Tal vez muchos en distintas ocasiones de nuestras vidas caemos en el error de actuar sin antes pensar, a veces por descuido, otras veces por no importarnos lo que piensen los demás, en otras por baja autoestima o por deseos de engrandecernos, pero casi siempre es por no visualizar ni entender el peso de nuestras palabras y acciones, es decir, las consecuencias.
Dice en el poema Los Motivos del Lobo: “En el hombre existe mala levadura,
cuando nace, viene con pecado, es triste…”
Y es que es nuestra naturaleza la que nos hace buscar naturalmente nuestro
beneficio y comodidad, nos incita a querer ganar y demostrar superioridad, a
pensar primero siempre en nosotros mismos antes que en los demás. El hombre simplemente es un ser imperfecto y lleno de debilidad, no obstante, fue creado para amar,
para ser reflejo del creador,
Dios mediante sus enseñanzas, su amor incondicional como padre protector
y guía, busca que de nuestro ser florezca la bondad que Él sembró en
nosotros. Pero muchas veces resultamos
ser irremediablemente obstinados y nos dejamos ganar por nuestro ego. El pensar
que casi siempre tenemos la razón y que nuestra manera de hacer las cosas es la
correcta y más eficiente nos hace perder la tolerancia con los demás que no son
iguales que nosotros.
Resulta que sería mucho más fácil si todos estuviéramos en la misma
página, así no habría nada que explicar y todo fluiría con mayor
naturalidad. Pero estamos en un mundo
donde si bien es cierto, todos somos iguales ante los ojos de Dios, así mismo
tenemos capacidades y oportunidades diferentes, no para que el que más sepa
señale y humille al que no, sino todo lo contrario, para que le enseñe, y sí,
en reiteradas ocasiones se requerirá respirar hondo y pedir iluminación divina para
encontrar las mejores palabras y métodos para hacer llegar el mensaje.

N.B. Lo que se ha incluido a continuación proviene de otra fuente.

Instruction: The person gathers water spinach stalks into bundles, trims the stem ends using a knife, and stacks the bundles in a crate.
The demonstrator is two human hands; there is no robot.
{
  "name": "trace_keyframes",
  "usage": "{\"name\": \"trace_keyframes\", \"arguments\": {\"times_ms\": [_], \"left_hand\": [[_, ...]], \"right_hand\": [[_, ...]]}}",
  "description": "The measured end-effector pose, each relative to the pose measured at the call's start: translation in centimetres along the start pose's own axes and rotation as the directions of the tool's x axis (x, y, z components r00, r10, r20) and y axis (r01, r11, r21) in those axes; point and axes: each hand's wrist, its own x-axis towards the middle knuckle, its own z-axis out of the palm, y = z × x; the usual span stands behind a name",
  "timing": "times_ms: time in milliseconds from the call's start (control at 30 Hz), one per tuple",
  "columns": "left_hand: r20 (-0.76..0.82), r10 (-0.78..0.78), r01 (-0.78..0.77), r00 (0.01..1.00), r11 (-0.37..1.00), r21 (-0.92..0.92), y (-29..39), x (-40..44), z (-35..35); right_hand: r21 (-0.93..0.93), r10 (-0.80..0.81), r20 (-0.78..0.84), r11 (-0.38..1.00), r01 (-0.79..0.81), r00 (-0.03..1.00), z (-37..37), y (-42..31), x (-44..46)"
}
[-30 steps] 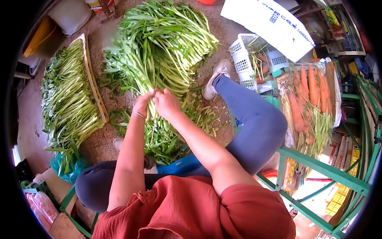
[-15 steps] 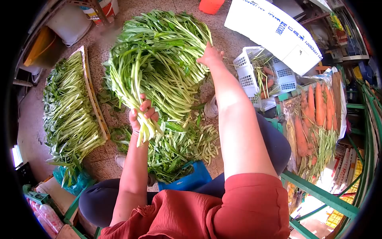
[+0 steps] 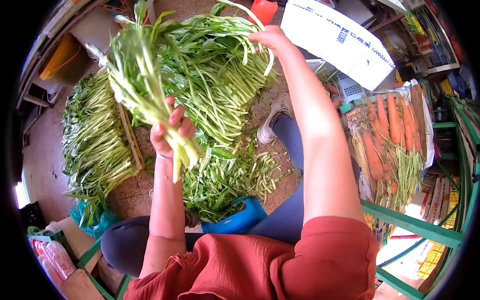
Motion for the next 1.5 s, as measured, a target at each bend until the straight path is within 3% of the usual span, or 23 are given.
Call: {"name": "trace_keyframes", "arguments": {"times_ms": [100,133,200,233,300,367,467,600,667,800,867,933,967,1067,1133,1200,1233,1267,1333,1367,1400,1467,1500], "left_hand": [[-0.262,-0.074,0.102,0.962,0.99,0.096,0.8,-0.8,-1.5],[-0.426,-0.079,0.134,0.901,0.986,0.099,0.7,-1.5,-2.9],[-0.615,-0.086,0.254,0.784,0.949,0.19,0.7,-3.1,-5.5],[-0.688,-0.114,0.324,0.716,0.928,0.183,0.6,-4.1,-7.0],[-0.733,-0.171,0.38,0.658,0.916,0.127,0.1,-5.8,-9.1],[-0.786,-0.178,0.451,0.592,0.881,0.14,-0.8,-7.0,-10.4],[-0.781,-0.233,0.481,0.579,0.872,0.096,-1.0,-7.1,-11.1],[-0.724,-0.255,0.373,0.641,0.928,0.003,-1.5,-6.3,-10.8],[-0.693,-0.245,0.336,0.678,0.942,-0.004,-1.6,-6.2,-10.5],[-0.66,-0.272,0.304,0.7,0.95,-0.07,-1.5,-6.0,-9.7],[-0.642,-0.267,0.288,0.719,0.955,-0.074,-1.8,-6.0,-9.6],[-0.63,-0.276,0.298,0.726,0.952,-0.073,-1.9,-6.7,-9.7],[-0.665,-0.251,0.293,0.704,0.955,-0.05,-2.0,-7.3,-11.3],[-0.709,-0.231,0.308,0.666,0.951,-0.021,-2.1,-7.7,-10.7],[-0.701,-0.223,0.301,0.678,0.954,-0.013,-2.3,-7.9,-11.0],[-0.692,-0.228,0.31,0.685,0.951,-0.006,-2.5,-7.7,-11.2],[-0.71,-0.235,0.339,0.664,0.941,0.006,-2.5,-7.7,-11.4],[-0.71,-0.239,0.34,0.662,0.94,0.001,-2.5,-7.8,-11.4],[-0.698,-0.267,0.336,0.665,0.941,-0.041,-2.3,-7.3,-10.4],[-0.58,-0.32,0.34,0.749,0.937,-0.078,-2.3,-7.1,-9.8],[-0.569,-0.338,0.347,0.749,0.933,-0.097,-2.2,-7.2,-9.9],[-0.622,-0.291,0.356,0.726,0.934,-0.022,-1.7,-7.7,-10.4],[-0.62,-0.286,0.351,0.73,0.936,-0.018,-1.0,-8.0,-10.3]], "right_hand": [[0.227,0.115,-0.014,0.968,-0.109,0.993,3.0,2.4,-3.4],[0.229,0.132,-0.052,0.966,-0.117,0.99,4.7,4.8,-3.9],[0.024,0.088,0.041,0.996,-0.089,0.995,7.8,11.5,-3.6],[0.059,0.158,0.053,0.985,-0.161,0.986,8.8,13.3,-4.3],[0.092,0.245,0.069,0.964,-0.25,0.967,9.5,15.2,-5.4],[0.349,0.23,0.026,0.91,-0.225,0.973,9.1,16.0,-5.7],[0.277,0.193,-0.166,0.95,-0.142,0.967,7.8,14.2,-6.8],[0.112,0.159,-0.208,0.984,-0.138,0.965,6.7,11.2,-8.3],[0.314,0.07,-0.358,0.948,0.05,0.931,7.1,8.5,-10.7],[0.541,0.063,-0.352,0.828,0.148,0.934,11.7,7.6,-15.5],[0.492,0.101,-0.239,0.87,0.031,0.966,14.9,8.3,-17.8],[0.292,0.087,-0.078,0.954,-0.061,0.993,17.4,10.9,-18.6],[0.123,-0.062,-0.096,0.99,0.073,0.993,18.5,12.8,-18.7],[0.23,0.096,-0.149,0.971,-0.06,0.984,19.2,11.6,-20.2],[-0.048,-0.111,-0.208,0.994,0.103,0.972,19.0,13.1,-19.3],[0.096,0.041,-0.268,0.995,-0.015,0.963,18.9,12.7,-19.5],[0.054,0.015,-0.319,0.999,0.002,0.947,19.1,12.9,-19.3],[0.052,0.019,-0.321,0.999,-0.002,0.947,19.2,12.8,-19.5],[-0.033,-0.134,-0.241,0.991,0.13,0.961,19.2,12.4,-20.0],[-0.063,-0.148,-0.216,0.989,0.137,0.965,19.2,12.2,-20.2],[-0.209,-0.238,-0.189,0.958,0.198,0.953,19.1,12.4,-20.1],[0.182,-0.184,-0.052,0.965,0.19,0.982,19.0,13.7,-19.0],[0.249,-0.042,0.025,0.968,0.035,0.999,17.5,11.9,-19.0]]}}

Dios nos expone ante ciertas situaciones como pruebas constantes, eso es
lo que pienso que hace, Él nos pone en diferentes ambientes en distintos
momentos de nuestras vidas para fortalecernos y a la vez para que nos acerquemos a Él. Siempre encontraremos en la escuela,
en el trabajo, entre vecinos, en la iglesia, hasta dentro de nuestra misma familia,
personas con quien en ocasiones será difícil lidiar. A veces diremos cosas que para nosotros está
de lo más bien, sin embargo, son hirientes y menospreciantes. Ante esto, existe una única solución:
orar.
Orar incesantemente, orar con el corazón, reconociendo nuestra
imperfección, que nada somos sin Dios y que por eso necesitamos de Él para
poder comportarnos a su voluntad, para construir su reino en la tierra, para
crecer en santidad y ayudar a otros a crecer de igual forma. Pedir paciencia, tolerancia, sabiduría y
entendimiento, aprender a escuchar y entender cuándo es mejor callar. Si nuestra oración es sincera, Dios nos dará
lo que pedimos y mucho más, y la gracia y satisfacción que nos generará
nuestras buenas obras serán inmensurables.